Collected data entries
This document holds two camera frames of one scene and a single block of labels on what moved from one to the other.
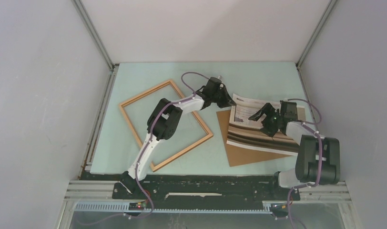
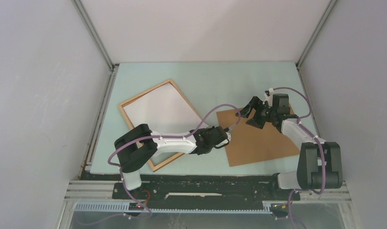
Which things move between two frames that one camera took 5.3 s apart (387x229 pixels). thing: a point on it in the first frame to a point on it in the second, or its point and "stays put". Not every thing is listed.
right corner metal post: [324, 15] stays put
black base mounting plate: [205, 188] stays put
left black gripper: [227, 102] to [203, 130]
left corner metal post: [113, 68] stays put
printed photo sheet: [242, 131] to [166, 113]
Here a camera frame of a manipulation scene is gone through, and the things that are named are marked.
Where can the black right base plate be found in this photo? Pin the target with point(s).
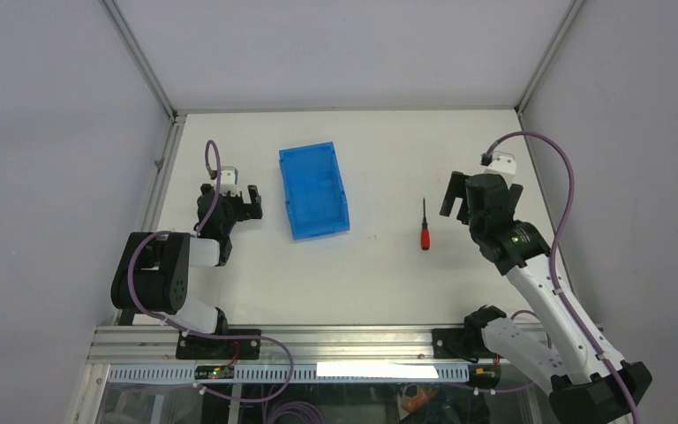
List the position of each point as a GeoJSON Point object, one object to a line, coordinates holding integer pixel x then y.
{"type": "Point", "coordinates": [459, 343]}

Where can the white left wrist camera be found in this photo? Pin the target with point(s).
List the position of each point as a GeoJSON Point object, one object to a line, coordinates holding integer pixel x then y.
{"type": "Point", "coordinates": [227, 178]}

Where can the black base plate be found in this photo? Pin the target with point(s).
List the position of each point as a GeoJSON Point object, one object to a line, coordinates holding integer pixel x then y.
{"type": "Point", "coordinates": [459, 343]}
{"type": "Point", "coordinates": [245, 347]}

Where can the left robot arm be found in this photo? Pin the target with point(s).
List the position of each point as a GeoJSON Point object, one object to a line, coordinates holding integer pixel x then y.
{"type": "Point", "coordinates": [152, 274]}

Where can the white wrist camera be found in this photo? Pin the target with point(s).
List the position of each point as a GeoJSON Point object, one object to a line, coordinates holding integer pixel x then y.
{"type": "Point", "coordinates": [227, 178]}
{"type": "Point", "coordinates": [500, 163]}

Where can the aluminium mounting rail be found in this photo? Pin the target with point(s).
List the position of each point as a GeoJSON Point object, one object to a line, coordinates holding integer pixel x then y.
{"type": "Point", "coordinates": [154, 344]}

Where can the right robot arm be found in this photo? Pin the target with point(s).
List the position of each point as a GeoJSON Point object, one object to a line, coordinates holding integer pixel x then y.
{"type": "Point", "coordinates": [584, 377]}

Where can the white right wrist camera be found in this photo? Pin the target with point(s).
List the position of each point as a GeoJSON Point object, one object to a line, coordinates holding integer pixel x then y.
{"type": "Point", "coordinates": [500, 163]}

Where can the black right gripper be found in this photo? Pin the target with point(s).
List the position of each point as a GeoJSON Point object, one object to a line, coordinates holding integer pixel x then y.
{"type": "Point", "coordinates": [456, 189]}

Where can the blue plastic bin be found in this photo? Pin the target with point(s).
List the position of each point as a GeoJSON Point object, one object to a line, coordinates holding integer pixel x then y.
{"type": "Point", "coordinates": [315, 199]}

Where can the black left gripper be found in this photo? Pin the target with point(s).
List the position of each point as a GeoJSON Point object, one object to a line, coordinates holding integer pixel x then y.
{"type": "Point", "coordinates": [252, 208]}

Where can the white slotted cable duct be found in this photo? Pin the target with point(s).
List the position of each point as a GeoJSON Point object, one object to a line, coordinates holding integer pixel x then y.
{"type": "Point", "coordinates": [321, 372]}

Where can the orange object below table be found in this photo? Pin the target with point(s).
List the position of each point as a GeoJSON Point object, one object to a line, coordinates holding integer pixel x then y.
{"type": "Point", "coordinates": [413, 396]}

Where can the red handled screwdriver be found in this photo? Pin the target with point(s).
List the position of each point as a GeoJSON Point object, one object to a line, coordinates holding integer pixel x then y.
{"type": "Point", "coordinates": [425, 239]}

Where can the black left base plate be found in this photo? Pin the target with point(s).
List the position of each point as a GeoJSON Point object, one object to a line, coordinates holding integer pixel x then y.
{"type": "Point", "coordinates": [245, 347]}

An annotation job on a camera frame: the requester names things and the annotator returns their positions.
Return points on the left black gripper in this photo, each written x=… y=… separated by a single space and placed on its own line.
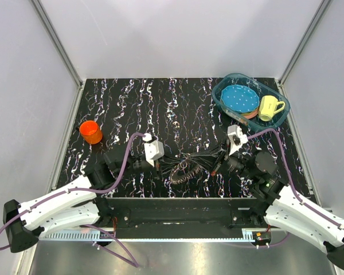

# WORK REQUIRED
Collect each line above holding the string "that".

# SOLUTION FOR THIS TASK
Which things move between two frames that one camera took 5.3 s apart (387x229 pixels). thing: a point on it in the first frame to a point on it in the second, or its point and "stays put". Not every thing is listed.
Here a camera frame of a manipulation scene is gone through, and the things that are named are marked.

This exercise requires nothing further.